• **What to produce**:
Go through the entries, filter for the word "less", and copy every line that has it.

┌─ Records provided

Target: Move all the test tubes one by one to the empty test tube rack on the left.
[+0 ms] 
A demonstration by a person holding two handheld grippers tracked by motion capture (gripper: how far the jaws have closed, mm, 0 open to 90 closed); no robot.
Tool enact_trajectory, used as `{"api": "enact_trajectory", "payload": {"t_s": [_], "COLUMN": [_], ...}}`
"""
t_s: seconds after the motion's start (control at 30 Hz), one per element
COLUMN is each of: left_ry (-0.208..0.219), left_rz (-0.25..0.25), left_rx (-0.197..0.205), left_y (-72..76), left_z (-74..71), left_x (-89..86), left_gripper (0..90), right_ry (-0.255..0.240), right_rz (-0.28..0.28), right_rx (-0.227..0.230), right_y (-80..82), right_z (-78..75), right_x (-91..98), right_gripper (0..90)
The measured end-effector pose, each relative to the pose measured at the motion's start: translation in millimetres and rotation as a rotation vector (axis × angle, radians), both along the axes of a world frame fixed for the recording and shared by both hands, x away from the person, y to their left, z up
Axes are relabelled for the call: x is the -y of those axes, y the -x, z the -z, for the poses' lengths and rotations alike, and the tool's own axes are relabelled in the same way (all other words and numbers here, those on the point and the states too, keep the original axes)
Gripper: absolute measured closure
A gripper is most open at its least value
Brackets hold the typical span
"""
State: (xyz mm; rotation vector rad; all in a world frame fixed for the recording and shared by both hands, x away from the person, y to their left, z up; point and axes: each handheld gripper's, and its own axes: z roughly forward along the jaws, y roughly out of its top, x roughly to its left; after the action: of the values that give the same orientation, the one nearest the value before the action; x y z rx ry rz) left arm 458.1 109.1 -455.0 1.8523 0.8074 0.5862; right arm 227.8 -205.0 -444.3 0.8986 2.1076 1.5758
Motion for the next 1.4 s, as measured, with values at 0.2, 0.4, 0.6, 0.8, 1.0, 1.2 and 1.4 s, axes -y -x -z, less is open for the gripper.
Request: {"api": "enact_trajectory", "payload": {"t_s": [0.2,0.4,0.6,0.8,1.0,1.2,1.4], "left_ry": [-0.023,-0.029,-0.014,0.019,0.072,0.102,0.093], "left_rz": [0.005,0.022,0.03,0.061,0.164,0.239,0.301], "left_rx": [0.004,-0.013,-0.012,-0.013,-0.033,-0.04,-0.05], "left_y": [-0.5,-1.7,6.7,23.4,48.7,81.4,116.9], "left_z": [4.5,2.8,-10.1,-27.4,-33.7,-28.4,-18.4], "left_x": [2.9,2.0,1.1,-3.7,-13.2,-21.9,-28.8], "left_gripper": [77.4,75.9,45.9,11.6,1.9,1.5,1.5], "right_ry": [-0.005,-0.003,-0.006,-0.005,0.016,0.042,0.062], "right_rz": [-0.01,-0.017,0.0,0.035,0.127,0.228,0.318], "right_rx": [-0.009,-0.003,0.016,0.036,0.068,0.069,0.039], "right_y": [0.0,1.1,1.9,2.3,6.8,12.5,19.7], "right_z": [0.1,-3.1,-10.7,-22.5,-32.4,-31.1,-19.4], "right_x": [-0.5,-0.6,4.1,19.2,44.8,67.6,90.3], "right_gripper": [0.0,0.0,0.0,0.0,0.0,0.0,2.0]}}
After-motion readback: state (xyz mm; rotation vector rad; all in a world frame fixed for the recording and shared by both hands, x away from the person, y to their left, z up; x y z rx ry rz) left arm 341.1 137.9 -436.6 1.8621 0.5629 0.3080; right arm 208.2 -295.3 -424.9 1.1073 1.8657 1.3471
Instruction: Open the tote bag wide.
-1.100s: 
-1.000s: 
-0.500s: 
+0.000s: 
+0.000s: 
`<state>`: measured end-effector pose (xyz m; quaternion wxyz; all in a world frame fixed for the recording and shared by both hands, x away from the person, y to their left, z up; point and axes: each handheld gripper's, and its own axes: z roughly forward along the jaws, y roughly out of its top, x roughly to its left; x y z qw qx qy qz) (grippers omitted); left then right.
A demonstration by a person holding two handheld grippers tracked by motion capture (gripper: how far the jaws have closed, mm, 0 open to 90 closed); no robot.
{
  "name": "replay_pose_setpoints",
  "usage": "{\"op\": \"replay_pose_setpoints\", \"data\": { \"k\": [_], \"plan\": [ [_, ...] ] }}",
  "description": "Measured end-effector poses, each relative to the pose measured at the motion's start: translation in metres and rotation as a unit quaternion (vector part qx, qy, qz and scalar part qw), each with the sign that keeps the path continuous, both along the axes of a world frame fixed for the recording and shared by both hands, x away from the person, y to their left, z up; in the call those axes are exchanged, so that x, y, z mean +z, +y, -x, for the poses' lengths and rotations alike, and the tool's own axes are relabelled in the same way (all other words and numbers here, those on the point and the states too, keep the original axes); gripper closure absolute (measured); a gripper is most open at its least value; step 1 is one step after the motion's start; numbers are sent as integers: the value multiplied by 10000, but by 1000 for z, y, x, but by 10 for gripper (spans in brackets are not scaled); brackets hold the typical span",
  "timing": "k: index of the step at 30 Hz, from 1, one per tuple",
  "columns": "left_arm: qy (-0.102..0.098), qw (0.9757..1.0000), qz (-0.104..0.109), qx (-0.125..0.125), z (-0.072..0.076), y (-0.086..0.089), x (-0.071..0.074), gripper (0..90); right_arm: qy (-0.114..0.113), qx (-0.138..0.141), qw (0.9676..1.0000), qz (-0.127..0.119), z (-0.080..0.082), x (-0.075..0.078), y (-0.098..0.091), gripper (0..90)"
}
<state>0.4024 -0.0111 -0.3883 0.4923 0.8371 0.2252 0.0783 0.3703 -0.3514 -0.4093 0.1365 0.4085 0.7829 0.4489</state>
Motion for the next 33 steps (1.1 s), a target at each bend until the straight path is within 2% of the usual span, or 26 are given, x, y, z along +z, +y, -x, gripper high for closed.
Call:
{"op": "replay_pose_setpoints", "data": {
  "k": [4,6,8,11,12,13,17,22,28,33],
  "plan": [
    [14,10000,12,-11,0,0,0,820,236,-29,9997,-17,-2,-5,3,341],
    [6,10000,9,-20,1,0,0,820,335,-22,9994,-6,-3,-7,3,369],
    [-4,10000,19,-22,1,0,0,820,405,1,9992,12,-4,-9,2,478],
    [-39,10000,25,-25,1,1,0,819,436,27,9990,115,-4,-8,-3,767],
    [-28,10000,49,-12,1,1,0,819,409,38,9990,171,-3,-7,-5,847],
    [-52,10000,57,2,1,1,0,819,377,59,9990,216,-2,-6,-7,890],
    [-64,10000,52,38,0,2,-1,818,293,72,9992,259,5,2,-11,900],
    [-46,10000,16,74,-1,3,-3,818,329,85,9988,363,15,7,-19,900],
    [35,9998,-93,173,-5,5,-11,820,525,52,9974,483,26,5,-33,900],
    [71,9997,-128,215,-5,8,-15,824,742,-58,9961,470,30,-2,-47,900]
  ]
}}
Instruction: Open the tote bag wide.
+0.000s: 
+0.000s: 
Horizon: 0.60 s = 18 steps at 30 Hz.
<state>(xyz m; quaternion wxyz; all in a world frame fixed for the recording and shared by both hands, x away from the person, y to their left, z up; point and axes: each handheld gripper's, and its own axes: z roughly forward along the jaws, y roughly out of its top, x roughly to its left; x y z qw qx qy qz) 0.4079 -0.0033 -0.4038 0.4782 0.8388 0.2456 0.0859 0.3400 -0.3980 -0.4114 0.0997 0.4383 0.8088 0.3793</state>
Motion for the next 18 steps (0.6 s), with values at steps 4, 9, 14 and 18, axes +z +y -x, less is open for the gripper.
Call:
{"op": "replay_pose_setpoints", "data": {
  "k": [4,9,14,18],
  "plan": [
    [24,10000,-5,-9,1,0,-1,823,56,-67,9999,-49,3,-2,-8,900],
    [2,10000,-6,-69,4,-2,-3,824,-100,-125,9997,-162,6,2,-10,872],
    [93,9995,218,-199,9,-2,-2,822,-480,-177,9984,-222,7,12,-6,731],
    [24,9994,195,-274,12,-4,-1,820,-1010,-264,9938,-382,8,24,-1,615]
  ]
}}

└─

• **Task output**:
Motion for the next 1.4 s, as measured, with values at 0.2, 0.4, 0.6, 0.8, 1.0, 1.2 and 1.4 s, axes -y -x -z, less is open for the gripper.
Motion for the next 18 steps (0.6 s), with values at steps 4, 9, 14 and 18, axes +z +y -x, less is open for the gripper.

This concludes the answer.